Arrivals of spam emails to your email spam filter follow a Poisson process with mean rate 1.5 spam emails per minute. For the parts below, in addition to computing/deriving, denote the corresponding objects in terms of proper symbols and notation.

In addition to answering the questions below, complete the companion Colab notebook.

1. Is a Poisson process discrete or continuous time? Discrete or continuous state? Explain briefly.

2. Do the interarrival times themselves comprise a discrete or continuous time process? Discrete or continuous state? Explain briefly.

3. Explain how you could use an Exponential(1) spinner to simulate a single sample path of the process.

4. Compute the probability that exactly 4 spam emails arrive to the filter in the next 2 minutes.

5. Compute the conditional probability that more than 3 minutes elapse, starting now, before the next spam email arrives.

6. Compute the conditional probability that more than 3 minutes elapse, starting now, before the next spam email arrives, given that the most recent spam email arrived 2 minutes ago.

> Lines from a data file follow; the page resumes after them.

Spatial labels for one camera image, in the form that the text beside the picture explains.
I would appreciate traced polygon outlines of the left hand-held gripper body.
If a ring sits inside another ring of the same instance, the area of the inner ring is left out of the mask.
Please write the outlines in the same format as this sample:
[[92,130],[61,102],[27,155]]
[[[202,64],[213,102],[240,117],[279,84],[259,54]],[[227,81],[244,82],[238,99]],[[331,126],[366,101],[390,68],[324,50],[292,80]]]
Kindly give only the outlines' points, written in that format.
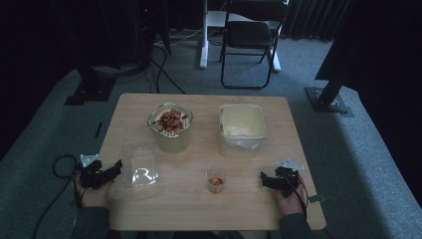
[[83,188],[100,189],[105,183],[102,183],[103,164],[97,154],[80,155],[81,160],[81,184]]

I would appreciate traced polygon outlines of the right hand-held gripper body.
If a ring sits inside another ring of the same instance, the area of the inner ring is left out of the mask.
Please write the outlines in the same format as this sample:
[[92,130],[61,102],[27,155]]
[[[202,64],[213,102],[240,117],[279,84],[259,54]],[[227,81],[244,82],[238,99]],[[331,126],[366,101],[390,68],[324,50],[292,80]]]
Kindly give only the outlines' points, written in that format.
[[281,183],[279,190],[284,197],[289,197],[301,184],[301,181],[299,180],[299,171],[304,170],[305,166],[290,158],[284,161],[277,161],[276,165],[278,167],[276,168],[275,173]]

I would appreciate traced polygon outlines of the small clear plastic cup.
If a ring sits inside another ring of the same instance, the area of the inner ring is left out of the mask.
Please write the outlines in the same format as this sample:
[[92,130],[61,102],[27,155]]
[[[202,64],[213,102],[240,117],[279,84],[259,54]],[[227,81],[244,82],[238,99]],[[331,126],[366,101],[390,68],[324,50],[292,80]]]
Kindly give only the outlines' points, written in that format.
[[211,193],[220,193],[227,181],[227,174],[224,170],[210,169],[206,173],[207,188]]

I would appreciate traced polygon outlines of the cream plastic bin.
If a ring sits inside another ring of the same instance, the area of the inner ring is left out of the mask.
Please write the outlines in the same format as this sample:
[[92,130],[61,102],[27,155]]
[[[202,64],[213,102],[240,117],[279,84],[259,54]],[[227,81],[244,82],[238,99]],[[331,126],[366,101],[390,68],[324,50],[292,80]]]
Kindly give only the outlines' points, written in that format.
[[267,128],[261,108],[253,104],[231,104],[221,106],[219,113],[219,148],[221,155],[233,159],[254,157],[261,146],[253,150],[228,146],[223,142],[221,133],[267,136]]

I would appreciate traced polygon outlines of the person's left hand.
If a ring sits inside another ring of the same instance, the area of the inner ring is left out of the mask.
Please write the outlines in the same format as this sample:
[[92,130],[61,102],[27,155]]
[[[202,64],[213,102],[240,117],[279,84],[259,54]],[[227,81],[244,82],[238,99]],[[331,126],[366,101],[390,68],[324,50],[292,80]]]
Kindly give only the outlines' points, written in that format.
[[81,179],[77,177],[77,198],[82,207],[104,207],[107,208],[108,192],[112,186],[112,181],[104,184],[100,189],[83,188]]

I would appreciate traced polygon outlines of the person's right hand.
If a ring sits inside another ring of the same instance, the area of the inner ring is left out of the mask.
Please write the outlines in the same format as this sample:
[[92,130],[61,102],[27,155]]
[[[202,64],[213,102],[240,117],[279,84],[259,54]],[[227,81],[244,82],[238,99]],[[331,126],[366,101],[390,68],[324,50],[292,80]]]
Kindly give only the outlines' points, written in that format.
[[285,197],[280,190],[274,191],[275,200],[282,217],[305,214],[304,181],[301,176],[299,176],[299,181],[300,185],[289,197]]

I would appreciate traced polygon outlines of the clear plastic lid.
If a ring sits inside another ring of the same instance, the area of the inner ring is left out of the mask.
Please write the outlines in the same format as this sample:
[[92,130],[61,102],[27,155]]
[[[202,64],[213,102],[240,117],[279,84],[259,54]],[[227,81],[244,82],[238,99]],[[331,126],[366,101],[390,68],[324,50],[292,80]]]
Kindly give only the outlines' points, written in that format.
[[123,181],[129,187],[154,184],[159,174],[155,163],[155,145],[149,140],[126,138],[120,151]]

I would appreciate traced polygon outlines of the clear bin liner bag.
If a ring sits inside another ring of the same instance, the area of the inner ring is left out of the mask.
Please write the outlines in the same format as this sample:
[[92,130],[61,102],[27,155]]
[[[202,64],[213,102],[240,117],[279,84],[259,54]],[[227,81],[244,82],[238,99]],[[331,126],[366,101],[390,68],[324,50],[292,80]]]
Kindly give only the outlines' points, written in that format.
[[244,149],[257,149],[264,139],[265,135],[253,135],[253,134],[226,134],[221,133],[222,140],[225,144],[232,147],[240,147]]

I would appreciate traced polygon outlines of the clear container with strainer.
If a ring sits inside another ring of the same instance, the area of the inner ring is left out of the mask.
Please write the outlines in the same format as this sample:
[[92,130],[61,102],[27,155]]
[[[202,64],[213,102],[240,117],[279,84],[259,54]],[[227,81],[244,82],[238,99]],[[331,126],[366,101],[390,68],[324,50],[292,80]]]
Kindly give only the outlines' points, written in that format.
[[191,110],[176,103],[164,103],[152,112],[147,125],[162,151],[179,153],[189,146],[192,122]]

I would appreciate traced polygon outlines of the red and tan food pieces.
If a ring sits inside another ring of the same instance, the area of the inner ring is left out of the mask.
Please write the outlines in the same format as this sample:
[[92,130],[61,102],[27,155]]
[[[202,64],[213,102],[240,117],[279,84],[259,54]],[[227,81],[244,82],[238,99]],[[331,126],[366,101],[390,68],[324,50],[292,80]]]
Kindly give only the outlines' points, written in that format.
[[158,132],[181,134],[185,130],[187,119],[187,114],[176,109],[171,109],[162,113],[159,118],[152,123],[152,126]]

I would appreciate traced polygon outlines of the black folding chair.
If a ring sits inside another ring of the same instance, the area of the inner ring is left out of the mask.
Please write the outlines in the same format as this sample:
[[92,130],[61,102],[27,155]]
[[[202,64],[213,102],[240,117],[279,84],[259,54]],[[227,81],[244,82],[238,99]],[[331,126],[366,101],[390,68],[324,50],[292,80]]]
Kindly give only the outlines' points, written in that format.
[[[280,31],[288,17],[289,4],[284,0],[228,0],[219,61],[220,83],[225,89],[261,90],[271,80]],[[228,85],[224,81],[227,56],[260,56],[259,63],[270,55],[266,81],[260,86]]]

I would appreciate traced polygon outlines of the black backdrop cloth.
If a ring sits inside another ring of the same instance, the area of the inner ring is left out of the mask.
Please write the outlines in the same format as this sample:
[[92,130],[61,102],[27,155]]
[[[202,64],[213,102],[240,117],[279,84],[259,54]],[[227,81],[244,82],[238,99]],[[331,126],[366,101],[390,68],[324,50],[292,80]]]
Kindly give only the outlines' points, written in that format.
[[422,0],[354,0],[316,77],[358,92],[422,206]]

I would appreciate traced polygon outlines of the white desk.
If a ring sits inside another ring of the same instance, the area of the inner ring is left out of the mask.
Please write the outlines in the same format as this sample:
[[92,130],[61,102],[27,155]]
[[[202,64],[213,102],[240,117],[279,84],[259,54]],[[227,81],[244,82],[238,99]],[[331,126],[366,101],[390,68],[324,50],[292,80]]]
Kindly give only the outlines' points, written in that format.
[[[201,54],[199,60],[199,68],[202,70],[207,69],[208,67],[208,53],[209,53],[209,41],[208,37],[210,36],[209,29],[212,28],[222,28],[224,27],[226,11],[222,10],[224,7],[220,7],[218,10],[209,10],[208,1],[203,0],[203,23],[202,23],[202,43],[201,43]],[[236,15],[234,17],[236,20],[250,20],[244,17]],[[272,70],[276,73],[280,72],[282,66],[278,58],[278,54],[275,54],[274,60],[272,60]]]

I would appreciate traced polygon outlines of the dark pleated curtain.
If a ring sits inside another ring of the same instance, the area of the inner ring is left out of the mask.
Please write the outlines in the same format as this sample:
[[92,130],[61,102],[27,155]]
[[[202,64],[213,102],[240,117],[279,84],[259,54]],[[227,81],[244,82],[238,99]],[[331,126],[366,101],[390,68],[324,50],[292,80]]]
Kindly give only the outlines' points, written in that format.
[[346,18],[353,0],[287,0],[289,14],[282,36],[331,41]]

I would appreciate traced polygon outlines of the black stand with base plate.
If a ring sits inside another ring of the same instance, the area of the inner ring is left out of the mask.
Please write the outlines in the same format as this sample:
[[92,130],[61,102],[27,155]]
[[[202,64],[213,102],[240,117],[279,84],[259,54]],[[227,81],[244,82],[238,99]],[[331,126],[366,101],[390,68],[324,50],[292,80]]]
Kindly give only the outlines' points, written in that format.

7. Are the random variables representing the process values at times 0.5 and 0.6 independent? Explain briefly.

8. Are the random variables representing the arrival times of the first and second spam emails independent? Explain briefly.

9. Derive the mean function of the process.

10. Derive the variance function of the process.

11. Is the process wide sense stationary (WSS)? Explain briefly.

    You can do the next four parts in whichever order you prefer, just be sure to avoid circular reasoning. Hint: for \(t>s\), write \(N(t) = N(t) - N(s) + N(s)\) and take advantage of the independent increments property.

12. Derive the value of the autocorrelation function at times 0.5 and 0.6.

13. Derive the autocorrelation function of the process.

14. Derive the value of the autocovariance function at times 0.5 and 0.6.

15. Derive the autocovariance function of the process.

16. Find the value of the correlation coefficient at times 0.5 and 0.6.

17. Find the correlation coefficient between the process values at times \(t\) and \(s\), with \(s<t\). For fixed \(s\), how does the correlation coefficient behave as \(t\) increases? Does this make sense?

18. Suppose that exactly 1 spam email arrives in the next 2 minutes. Derive the conditional probability that this email arrives in the next 30 seconds.